The non-freedom
of inclusive communication

Camilo Castro & Jéssica Almeida | 08 Jun 2020

During our repositioning process in 2020 and before the pandemic worsened abruptly on the planet, we felt the need to get even closer to our partners in order to form a fairer, stronger, and more concise collaborative network.

As a company that is responsible for developing brands for the market, our philosophy is that these brands are social assets and that business should be at the service of society.

In the midst of this process, we asked ourselves about relevant themes that could intervene in society in a more incisive way, and we created “The people’s brand”, a series of contents to give voice and value to the places of speech, addressing social aspects that need to be addressed.

Society is a tangle of constructions and deconstructions, daily challenges and questions that make us reflect on structural and historical patterns such as prejudice, race, gender, freedom, diversity, respect, education, and other issues.

Considering that since the beginning of the year the most addressed issues, besides the spread of Covid-19, are racism and violence against women, we invited Jéssica Almeida, a citizen, woman, mother, black, northeasterner, Bahian and publicist to share her story, her vision of the communication market and how she “faces” it in a unified and synergetic way.

“As a communication professional, there is no verb that has greater meaning than transform.

I started in the market very young, in 2005, and have seen innovative communication models fall apart and give rise to even more disruptive models. I have seen technologies, apps, social networks, and a flood of data and algorithms give way to years and years of ethnographic research, mapping consumer behavior beyond demographics.

But what has really amazed me over the years is how communication has had a transformative change in the way it views its audience. The “mass” has given place to the “individual”, and this is the result of an upsurge of social agendas that were not addressed by the common society before, and were only dealt with in (few) academic environments.

The concepts of otherness and identity have never been so discussed in the formation of a brand culture, directly impacting communication and markets. The specific look to the different feminisms, to the gender, race, and class agendas have turned communication upside down, taking specific consultancies inside the companies, showing the power and the protagonism of groups that used to be marginalized and today hold great market shares.

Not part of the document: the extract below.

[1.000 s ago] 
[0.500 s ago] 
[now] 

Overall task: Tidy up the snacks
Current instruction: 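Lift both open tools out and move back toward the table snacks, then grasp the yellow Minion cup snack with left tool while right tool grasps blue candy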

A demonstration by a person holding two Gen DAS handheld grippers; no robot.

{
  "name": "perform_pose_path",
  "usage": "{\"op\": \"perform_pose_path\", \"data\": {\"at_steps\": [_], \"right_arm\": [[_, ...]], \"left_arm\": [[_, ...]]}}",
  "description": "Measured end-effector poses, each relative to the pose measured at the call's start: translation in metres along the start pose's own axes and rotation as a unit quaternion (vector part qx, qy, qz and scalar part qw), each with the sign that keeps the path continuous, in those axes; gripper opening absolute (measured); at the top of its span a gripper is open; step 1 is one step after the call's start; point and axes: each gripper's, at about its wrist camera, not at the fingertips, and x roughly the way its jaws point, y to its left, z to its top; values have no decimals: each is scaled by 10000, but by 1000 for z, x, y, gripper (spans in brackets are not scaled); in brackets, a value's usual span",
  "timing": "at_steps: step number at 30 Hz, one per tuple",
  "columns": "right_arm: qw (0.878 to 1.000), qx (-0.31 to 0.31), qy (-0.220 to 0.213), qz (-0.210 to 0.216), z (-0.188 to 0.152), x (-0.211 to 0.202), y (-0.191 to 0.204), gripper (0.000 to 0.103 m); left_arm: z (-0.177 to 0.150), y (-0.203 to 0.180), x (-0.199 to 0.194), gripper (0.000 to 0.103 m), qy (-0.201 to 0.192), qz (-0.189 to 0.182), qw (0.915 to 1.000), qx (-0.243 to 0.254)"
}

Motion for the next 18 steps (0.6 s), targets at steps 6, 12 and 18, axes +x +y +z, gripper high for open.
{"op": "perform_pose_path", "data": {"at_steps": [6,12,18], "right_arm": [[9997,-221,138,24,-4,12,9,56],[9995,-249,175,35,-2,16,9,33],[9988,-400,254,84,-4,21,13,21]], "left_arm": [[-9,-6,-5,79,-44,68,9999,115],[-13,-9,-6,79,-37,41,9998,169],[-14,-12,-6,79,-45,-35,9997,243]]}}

The brands learned the power of individuality and taught the consumer to embrace their own identity, within a collective logic of consumption.

Let me bring you a simple example: products for curly and coily hair. Until the early 2000s, brands brought in their labels the descriptions for “ethnic hair”, being that more than 80% of the Brazilian population is formed by black people with hair between curly and frizzy, so we are dealing with ethnicities and yes a majority public. Moreover, the benefits of the products brought expressions and properties that treated hair with this characteristic as a “problem” and that needed to be tamed, tamed, and reduced.

Today the reality is opposite, in addition to a whole range of products of various brands and for different types of curly and frizzy hair, the expressions on the packaging are empowering and encouraging such as: “volumão” (big volume), “curls devastating” and “my curl, my life.

Black and peripheral women, like me, started to see their faces in ads and campaigns, gaining prominence and specific products that fit their bodies and their realities.

The big corporations and their agencies began to understand that it was necessary to have women speaking for women, blacks speaking for blacks, peripherals speaking for peripherals, but allowing capitalism to speak for all of them.

For me, to be a woman within this new social logic is to understand that the presence of women and their strength is much more than just being represented and recognized by the market; in fact, this is only truly possible when we talk about respect and equity.

We live in the era of inclusive communication, but we are still minorities in political positions, in management positions in large companies, we have lower salaries to perform the same functions as a man and, in addition, we suffer harassment in our work environment, besides the countless daily violence that add to the statistics.

For this reason, we cannot be complacent with the advances, we still have a long way to go to finally rest.”

As a society, we are multiple, we should complete each other in our differences, but, at the same time, we are individual beings fighting for our particular beliefs.

How do we find the sweet spot in relationships based on respect, ethics, morality, and harmony?

The journey is arduous, the struggle is continuous, and evolution is long lasting.

The business context is an extremely important pillar in the construction of behaviors, of a social network that is fair, equal, and able to address relevant issues, opening paths to possibilities, and serving as an example to other groups.

Also in this context, communication is one of the most powerful tools that can translate the essence of people and businesses to meet the market demands and offers in a healthy and sustainable way.

The journey is horizontal. So is the power.

Just like businesses, people are brands, they are, they tell and they make history.

What are you and your business doing today for the good of society?